## Problem Statement 1:
In each of the following situations, state whether it is a correctly stated hypothesis testing problem and why?  
1. H0: μ = 25, H1: μ ≠ 25
2. H0: σ > 10, H1: σ = 10
3. H0: x = 50, H1: x ≠ 50
4. H0: p = 0.1, H1: p = 0.5
5. H0: s = 30, H1: s > 30

### Answer
1. $H_0$ contains `=` and the contrary is seen in $H_1$. Therefore the hypothesis is stated correctly.
2. $H_0$ contains an inequality symbol(`>`) and $H_1$ contains `=`. Therefore the hypothesis is incorrectly stated.
3. The reason being similar to `1`, the hypothesis is correctly stated.
4. $H_1$ contains `=`. Therefore the hypothesis is incorrectly stated.
5. $H_0$ contains `=` and $H_1$ contains an inequality (`>`). Therefore the hypothesis is stated correctly.

## Problem Statement 2:
The college bookstore tells prospective students that the average cost of its textbooks is Rs. 52 with a standard deviation of Rs. 4.50. A group of smart statistics students thinks that the average cost is higher.
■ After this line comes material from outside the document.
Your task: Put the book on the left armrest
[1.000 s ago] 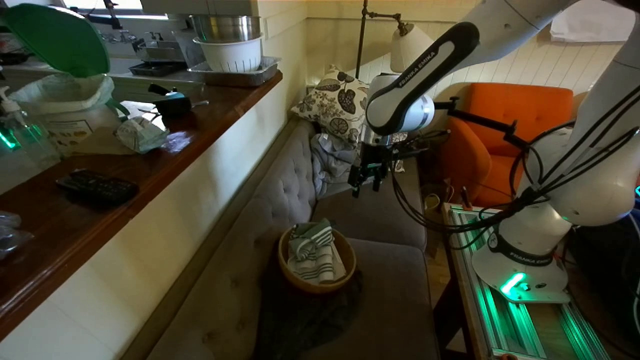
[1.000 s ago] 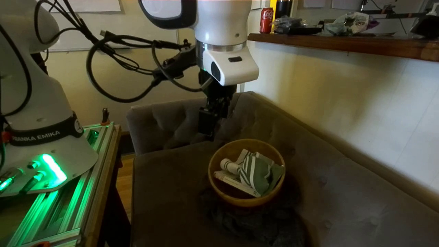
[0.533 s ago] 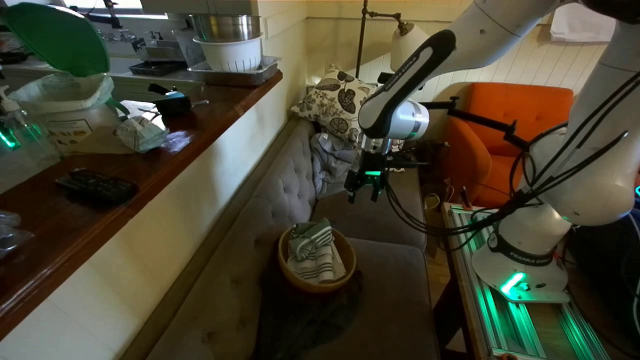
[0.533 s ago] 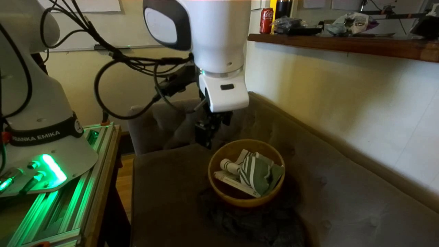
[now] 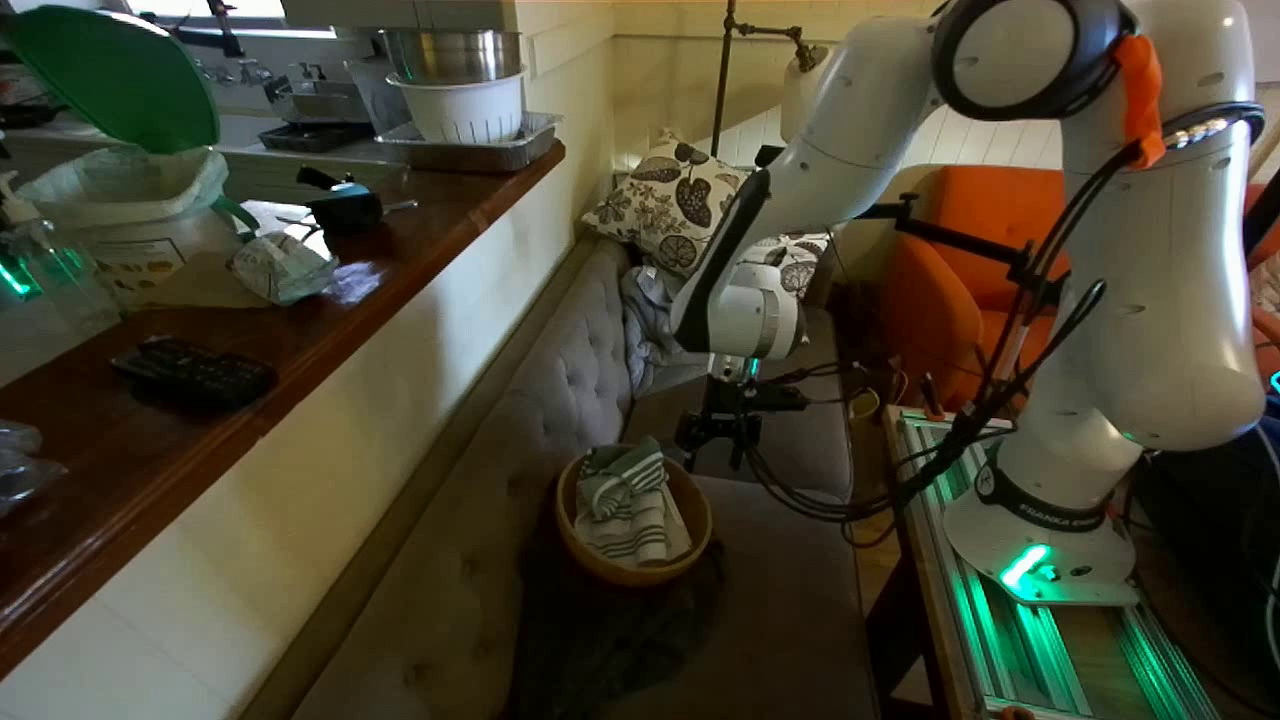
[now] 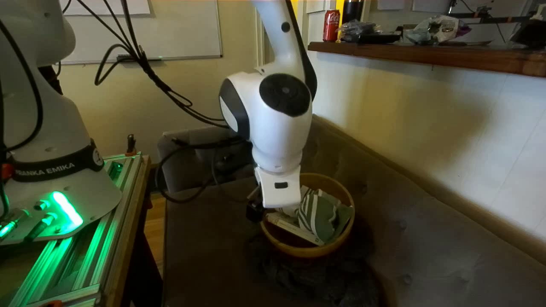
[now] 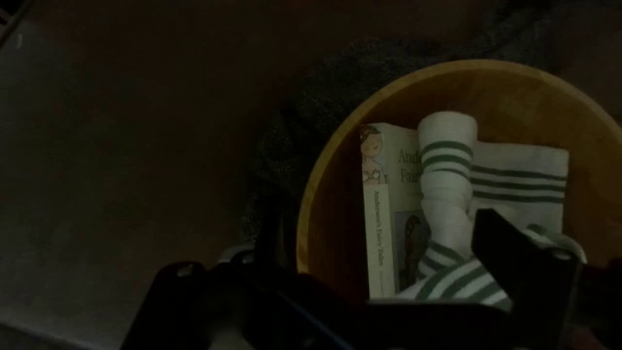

To test the bookstore’s claim against their alternative, the students will select a random sample of size 100. Assume that the mean from their random sample is Rs. 52.80. Perform a hypothesis test at the 5% level of significance and state your decision.

In [60]:
import numpy as np
#from statsmodels.stats.weightstats import ztest
from scipy.stats import *


# Population Mean is 'mu' and standard deviation is 'sd'
mu = 52
sd = 4.5
# Sample mean is 'x', 'n' is sample size.
n = 100
x = 52.8
# Finding Sample Standard Deviation According to Central Limit Theorem
s = sd/(n**.5) # Standard Error

#sample = s * np.random.randn(n) + x

# Null Hypothesis (H0): mu = 52
# Alternate Hypothesis (H1): mu > 52

# Significance Level
alpha = 0.05

# Decision Rule: As alternative claim is greater than the average.
# So its a Right tailed test.
z_alpha = norm.ppf(1 - alpha)#, loc=x, scale=s)
print(f'Z alpha Score: {z_alpha}')

# Test Stats
#z, p = ztest(sample, value=mu, alternative='larger')
z = (x - mu) / s
p = norm.sf(z)
print(f'Z test Score: {z}\nP value: {p}')

# Results
if p < alpha:
    print("Reject Null Hypothesis")
    print("Average cost is higher than the bookstore's claim")
else:
    print("Accept Null Hypothesis")
    print("Average cost that the bookstore claims is correct")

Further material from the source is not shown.